Wiersz patriotyczny
Wózek, mama, miłość i białe sandałki
Nikt inny nie zrozumie zapachu piaskownicy
Więc przytulam braci z podwórka tak,
Jak ono mnie przytulało
Biliśmy się czasami z dziećmi z bloków obok
Tam-tam malują różową kredą
Choć wiadomo, że żółta lepsza
Chodź, stłuczemy nos Suchemu
Krew pulsuje, kiedy biegniemy przez asfalt
Napięcie, skok, miłość do bloku 15A i krzaków ligustru
Opatrujemy wojenne rany
Sen przyjdzie szybko i przyniesie więcej kolorów
Tam-tam miałam podwórko
Potem szkołę, miasto
Opowieści rodziców, nudne lekcje w szarych salach
(na historii malowało się komiksy o Indianach)

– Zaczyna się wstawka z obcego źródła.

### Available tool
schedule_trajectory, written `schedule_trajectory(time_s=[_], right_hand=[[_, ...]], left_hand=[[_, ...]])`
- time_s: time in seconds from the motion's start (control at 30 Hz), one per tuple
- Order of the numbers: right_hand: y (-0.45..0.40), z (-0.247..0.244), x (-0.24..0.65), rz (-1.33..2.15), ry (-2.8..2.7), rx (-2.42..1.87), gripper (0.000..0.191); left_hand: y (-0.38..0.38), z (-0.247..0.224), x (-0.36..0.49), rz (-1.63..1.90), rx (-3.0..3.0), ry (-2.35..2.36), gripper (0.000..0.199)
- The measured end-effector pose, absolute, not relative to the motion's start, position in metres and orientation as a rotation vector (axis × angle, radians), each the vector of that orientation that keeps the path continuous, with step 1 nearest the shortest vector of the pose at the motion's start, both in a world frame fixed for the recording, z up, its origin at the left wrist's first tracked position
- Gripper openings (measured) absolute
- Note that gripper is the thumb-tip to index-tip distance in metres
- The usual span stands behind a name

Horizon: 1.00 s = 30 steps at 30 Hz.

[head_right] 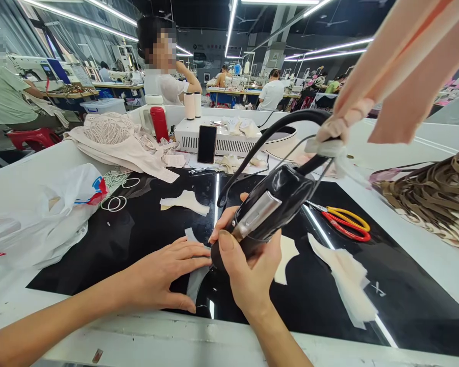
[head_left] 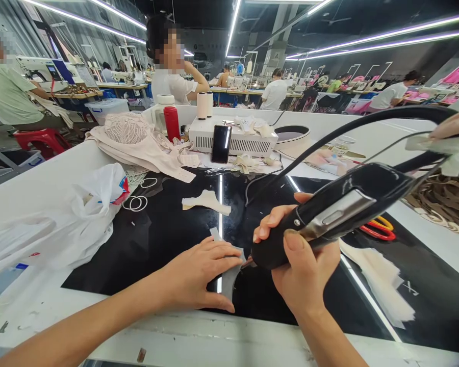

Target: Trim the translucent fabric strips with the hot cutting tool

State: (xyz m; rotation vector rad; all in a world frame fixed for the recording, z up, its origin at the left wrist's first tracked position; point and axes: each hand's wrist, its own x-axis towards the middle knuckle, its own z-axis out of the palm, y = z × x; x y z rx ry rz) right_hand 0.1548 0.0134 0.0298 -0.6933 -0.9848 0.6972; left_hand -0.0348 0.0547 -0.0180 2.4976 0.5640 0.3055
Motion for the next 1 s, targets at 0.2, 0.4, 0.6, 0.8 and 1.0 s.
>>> schedule_trajectory(time_s=[0.2,0.4,0.6,0.8,1.0], right_hand=[[0.013,0.027,0.154,0.696,-0.998,-0.692,0.044],[0.012,0.027,0.153,0.709,-1.009,-0.680,0.039],[0.011,0.030,0.150,0.721,-0.986,-0.661,0.040],[0.007,0.030,0.148,0.762,-0.996,-0.629,0.042],[0.006,0.029,0.143,0.777,-0.981,-0.632,0.043]], left_hand=[[0.053,-0.016,-0.035,0.305,2.468,0.572,0.063],[0.052,-0.015,-0.036,0.291,2.441,0.595,0.043],[0.053,-0.016,-0.037,0.291,2.452,0.588,0.037],[0.054,-0.013,-0.037,0.285,2.481,0.559,0.035],[0.055,-0.014,-0.038,0.326,2.489,0.517,0.035]])
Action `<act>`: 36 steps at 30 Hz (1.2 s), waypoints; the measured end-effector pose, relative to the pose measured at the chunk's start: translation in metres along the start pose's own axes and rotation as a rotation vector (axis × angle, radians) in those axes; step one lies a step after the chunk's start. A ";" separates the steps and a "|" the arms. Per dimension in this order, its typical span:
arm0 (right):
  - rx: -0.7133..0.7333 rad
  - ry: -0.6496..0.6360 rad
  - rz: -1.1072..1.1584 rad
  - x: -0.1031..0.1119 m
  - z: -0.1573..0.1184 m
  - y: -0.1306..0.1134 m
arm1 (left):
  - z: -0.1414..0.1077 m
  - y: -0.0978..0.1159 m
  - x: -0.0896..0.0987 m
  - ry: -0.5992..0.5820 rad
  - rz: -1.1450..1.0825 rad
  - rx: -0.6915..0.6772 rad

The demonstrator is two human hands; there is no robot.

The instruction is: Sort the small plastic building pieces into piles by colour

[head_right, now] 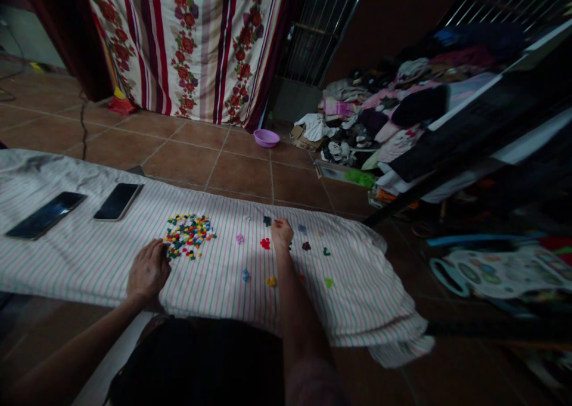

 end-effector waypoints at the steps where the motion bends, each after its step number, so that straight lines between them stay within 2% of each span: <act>1: -0.021 -0.017 -0.008 -0.002 0.002 0.001 | 0.000 0.000 0.000 0.002 0.005 -0.002; 6: -0.067 -0.088 -0.037 -0.010 0.006 0.003 | 0.000 0.001 0.001 0.018 0.025 -0.005; 15: 0.005 -0.202 -0.172 -0.019 0.004 -0.001 | 0.001 0.002 0.002 -0.003 0.046 -0.016; 28: 0.085 -0.174 -0.221 -0.023 0.000 -0.008 | 0.002 0.001 0.002 -0.012 0.020 0.029; 36: 0.056 -0.143 -0.117 -0.026 0.009 0.005 | 0.000 -0.004 0.001 0.003 -0.036 0.083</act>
Point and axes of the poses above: each hand's wrist, its own z-axis towards the middle knuckle, its own x-axis out of the back of the hand, y = z × x, the point moved 8 cm from there along z, towards the middle knuckle, and after that the axes turned 5 degrees about y, right-handed, at the moved point
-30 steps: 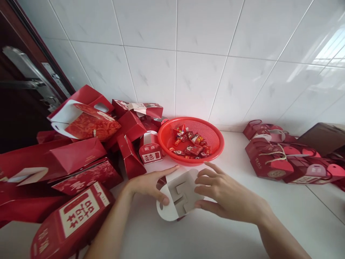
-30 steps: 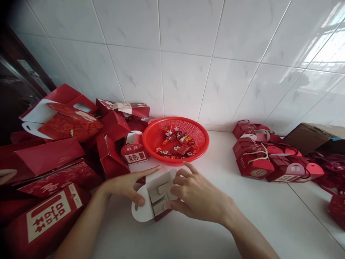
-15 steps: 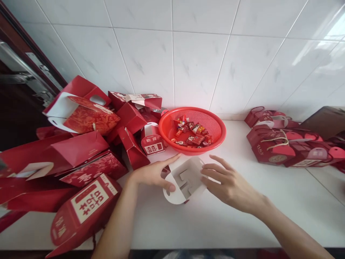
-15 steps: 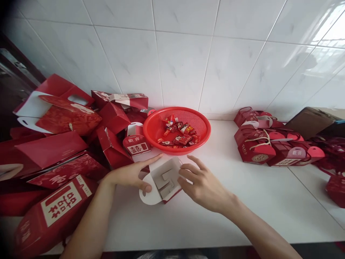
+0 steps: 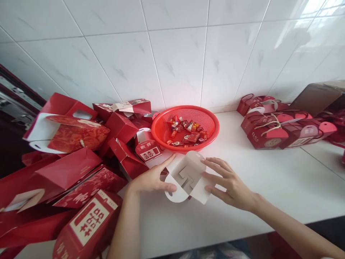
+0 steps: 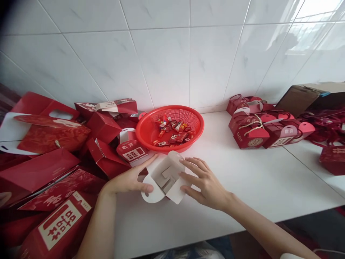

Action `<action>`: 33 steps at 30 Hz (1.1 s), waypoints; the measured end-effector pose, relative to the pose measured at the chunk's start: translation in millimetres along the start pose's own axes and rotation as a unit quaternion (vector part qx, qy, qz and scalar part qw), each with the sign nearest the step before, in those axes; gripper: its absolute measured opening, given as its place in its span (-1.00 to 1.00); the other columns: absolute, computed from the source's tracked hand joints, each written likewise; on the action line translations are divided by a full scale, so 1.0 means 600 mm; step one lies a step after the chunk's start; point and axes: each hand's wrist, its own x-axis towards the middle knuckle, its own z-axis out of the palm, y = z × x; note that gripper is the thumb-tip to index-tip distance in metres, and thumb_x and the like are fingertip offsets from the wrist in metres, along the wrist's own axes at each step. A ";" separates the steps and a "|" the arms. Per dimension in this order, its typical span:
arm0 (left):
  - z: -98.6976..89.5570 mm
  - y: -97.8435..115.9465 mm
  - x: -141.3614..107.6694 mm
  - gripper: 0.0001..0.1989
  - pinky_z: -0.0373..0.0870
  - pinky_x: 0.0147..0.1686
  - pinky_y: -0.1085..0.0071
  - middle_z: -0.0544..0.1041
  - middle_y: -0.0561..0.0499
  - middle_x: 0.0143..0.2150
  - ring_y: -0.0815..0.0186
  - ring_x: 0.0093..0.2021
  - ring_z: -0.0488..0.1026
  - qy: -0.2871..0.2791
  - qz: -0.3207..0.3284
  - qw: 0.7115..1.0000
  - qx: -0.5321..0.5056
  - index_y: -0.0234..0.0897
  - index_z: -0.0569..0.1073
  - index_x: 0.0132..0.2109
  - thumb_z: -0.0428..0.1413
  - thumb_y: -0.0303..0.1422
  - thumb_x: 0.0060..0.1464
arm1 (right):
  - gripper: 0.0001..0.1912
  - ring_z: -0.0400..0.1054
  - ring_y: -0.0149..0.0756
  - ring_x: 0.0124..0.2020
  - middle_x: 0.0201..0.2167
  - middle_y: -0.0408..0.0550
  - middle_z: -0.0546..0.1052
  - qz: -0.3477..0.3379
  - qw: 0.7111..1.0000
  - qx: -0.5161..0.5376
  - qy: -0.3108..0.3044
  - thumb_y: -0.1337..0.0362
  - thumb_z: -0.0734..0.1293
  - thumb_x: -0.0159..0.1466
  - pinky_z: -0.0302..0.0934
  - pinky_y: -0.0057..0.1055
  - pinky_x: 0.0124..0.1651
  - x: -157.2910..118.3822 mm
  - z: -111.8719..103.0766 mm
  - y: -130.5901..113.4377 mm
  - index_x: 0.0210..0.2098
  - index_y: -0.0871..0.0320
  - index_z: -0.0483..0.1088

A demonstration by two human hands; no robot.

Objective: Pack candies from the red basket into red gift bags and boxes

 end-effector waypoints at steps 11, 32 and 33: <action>0.001 0.003 0.000 0.19 0.14 0.36 0.00 0.19 -0.18 0.46 -0.12 0.41 0.18 0.013 0.035 0.999 0.006 -0.10 -0.06 0.50 0.41 -0.04 -0.14 | -0.33 0.20 0.00 0.35 0.27 0.18 0.41 0.086 0.995 0.025 0.038 0.00 0.31 0.39 0.32 0.04 0.22 -0.032 0.059 0.004 0.39 0.09 0.11; -0.001 0.001 0.000 -0.08 0.04 0.42 0.04 0.11 -0.11 0.49 -0.10 0.50 -0.08 0.075 0.063 0.994 0.056 -0.14 0.24 0.41 0.29 0.09 -0.02 | -0.78 0.48 -0.10 -0.07 -0.11 0.09 0.61 0.098 0.983 0.132 0.087 0.18 0.27 0.40 0.38 -0.13 0.01 0.116 -0.023 0.089 -0.11 0.13 0.50; -0.003 0.001 -0.001 -0.09 0.04 0.41 0.05 0.11 -0.12 0.49 -0.09 0.50 -0.08 0.078 0.068 0.993 0.059 -0.15 0.25 0.40 0.28 0.10 0.00 | -0.80 0.49 -0.11 -0.10 -0.16 0.06 0.62 0.125 0.981 0.126 0.073 0.20 0.28 0.37 0.38 -0.16 0.00 0.133 -0.022 0.107 -0.14 0.12 0.51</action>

Teraz z twarzą zupełnie nieposiniaczoną
Siedzę w samolocie
Głowa steruje ciałem, nie na odwrót
Zapomniała, kiedy krew krąży szybciej
I że w jaskiniach głęboko pod wspomnieniami
Przydrożne krzaki miasteczka mają więcej ludzkich uczuć
Niż te spod Amsterdamu
Jesteśmy tu jedną rodziną
- Tylko ja nie baluję tuż przed Wigilią
(trochę smutno, trochę jestem sama)
Jesteśmy tu jedną rodziną
Więc słowa muszą być bardziej rozległe
Płytsze, bo nie dla każdego znaczą to samo
Nie wychylamy się nad poziom morza
Jesteśmy tu jedną rodziną
- To może pójdę z nimi na kawę
- O, przyjechałaś z Polski
To powiedz…
Komuś poruszały się wargi
W moim ciele krew zaczęła szumieć, serce bić
Tam-tam – słyszę
Tam-tam, on nie zna się na kolorach
Czerwoną kredą malują tylko bandyci
Tam-tam, spokój głowo
Ciało chce się bronić
Przypomnij sobie
…
- Uderzyłaś szefa w nos, bo CO powiedział?